▸ TASK DETAILS: Please reproduce the listing verbatim, without its images.

########################################

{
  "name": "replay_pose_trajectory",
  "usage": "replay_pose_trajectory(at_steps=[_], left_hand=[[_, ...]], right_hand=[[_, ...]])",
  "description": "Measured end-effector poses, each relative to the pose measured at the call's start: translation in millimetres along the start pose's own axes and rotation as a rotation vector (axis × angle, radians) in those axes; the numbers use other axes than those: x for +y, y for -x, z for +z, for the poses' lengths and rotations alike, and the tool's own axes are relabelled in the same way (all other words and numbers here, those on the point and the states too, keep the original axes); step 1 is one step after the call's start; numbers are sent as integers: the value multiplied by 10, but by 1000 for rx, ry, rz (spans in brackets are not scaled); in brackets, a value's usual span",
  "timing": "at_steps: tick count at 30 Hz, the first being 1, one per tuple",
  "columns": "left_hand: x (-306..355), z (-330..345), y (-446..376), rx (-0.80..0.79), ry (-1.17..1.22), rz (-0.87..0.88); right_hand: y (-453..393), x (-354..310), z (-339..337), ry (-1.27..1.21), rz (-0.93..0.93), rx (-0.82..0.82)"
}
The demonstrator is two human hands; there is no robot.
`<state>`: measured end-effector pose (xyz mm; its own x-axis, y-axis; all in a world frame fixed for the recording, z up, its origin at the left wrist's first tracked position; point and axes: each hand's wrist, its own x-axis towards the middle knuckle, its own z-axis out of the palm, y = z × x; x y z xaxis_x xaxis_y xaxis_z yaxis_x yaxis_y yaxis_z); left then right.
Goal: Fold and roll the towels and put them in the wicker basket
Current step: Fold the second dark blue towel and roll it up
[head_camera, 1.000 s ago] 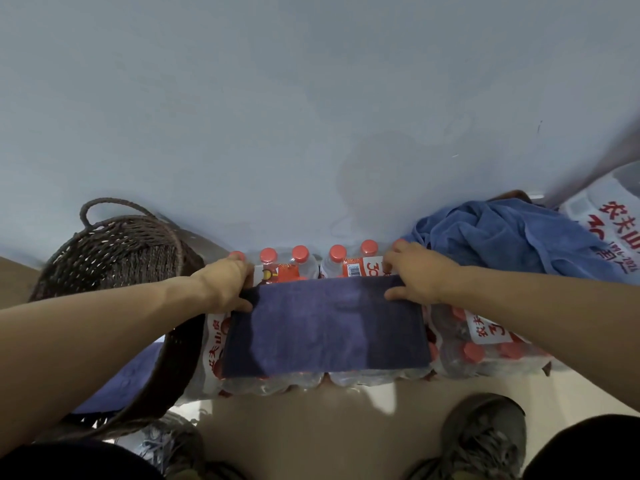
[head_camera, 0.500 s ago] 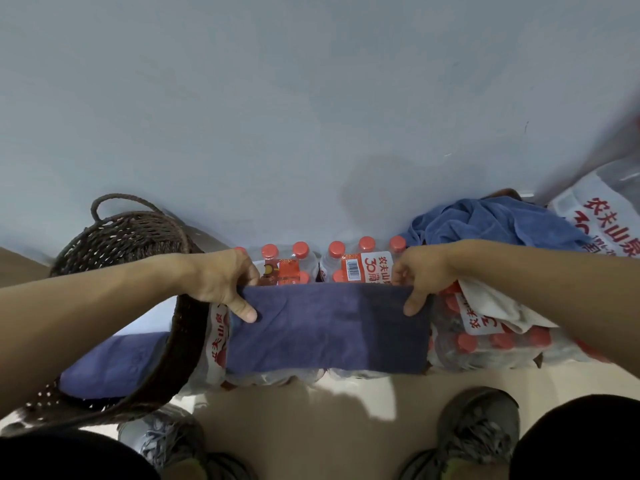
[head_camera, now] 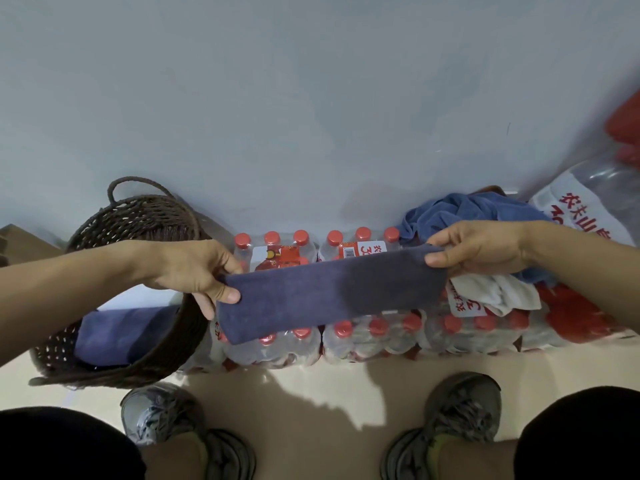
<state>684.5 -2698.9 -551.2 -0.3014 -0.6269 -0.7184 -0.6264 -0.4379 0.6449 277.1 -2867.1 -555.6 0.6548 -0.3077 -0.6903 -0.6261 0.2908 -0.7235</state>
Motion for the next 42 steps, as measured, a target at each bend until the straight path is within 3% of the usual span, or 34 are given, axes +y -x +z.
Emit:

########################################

▸ SOLUTION FOR THIS PROBLEM:
{
  "name": "replay_pose_trajectory",
  "usage": "replay_pose_trajectory(at_steps=[_], left_hand=[[_, ...]], right_hand=[[_, ...]])",
  "description": "Measured end-effector poses, each relative to the pose measured at the call's start: translation in millimetres along the start pose's own axes and rotation as a rotation vector (axis × angle, radians) in those axes; the numbers use other axes than those: x for +y, y for -x, z for +z, for the poses' lengths and rotations alike, and the tool's own axes are relabelled in the same way (all other words and numbers here, those on the point and the states too, keep the original axes); step 1 is one step after the call's start; numbers are sent as integers: the value multiplied by 10, but by 1000 for rx, ry, rz (spans in brackets are not scaled); in brackets, a value's usual span",
  "timing": "at_steps: tick count at 30 Hz, the first being 1, one per tuple",
  "columns": "left_hand: x (-306..355), z (-330..345), y (-446..376), rx (-0.80..0.79), ry (-1.17..1.22), rz (-0.87..0.88); right_hand: y (-453..393), x (-354..310), z (-339..337), ry (-1.27..1.21), rz (-0.93..0.93), rx (-0.82..0.82)"
}
The demonstrator is two human hands; there is no robot.
`<state>`: measured end-effector pose (xyz mm; its own x-axis, y-axis; all in a world frame fixed for the recording, z up, its origin at the left wrist's first tracked position; point and axes: each hand's wrist, its own x-axis towards the middle knuckle, its own z-axis out of the palm, y = z × x; x y z xaxis_x xaxis_y xaxis_z yaxis_x yaxis_y yaxis_z); left then right.
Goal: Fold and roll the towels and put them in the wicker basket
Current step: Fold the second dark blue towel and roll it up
[head_camera, 1.000 s ago] 
[head_camera, 0.500 s ago] 
[head_camera, now] 
<state>684.5 -2698.9 -551.2 -0.3014 -0.6269 -0.7184 -0.6264 -0.4379 0.6449 277.1 -2867.1 -555.6 0.6548 -0.3077 -0.6903 -0.6261 0.2908 -0.7235</state>
Motion for the next 42 steps, as measured, a target at each bend until the straight path is within 3% of the usual span, or 34 are given, axes +y -x +z.
Emit:

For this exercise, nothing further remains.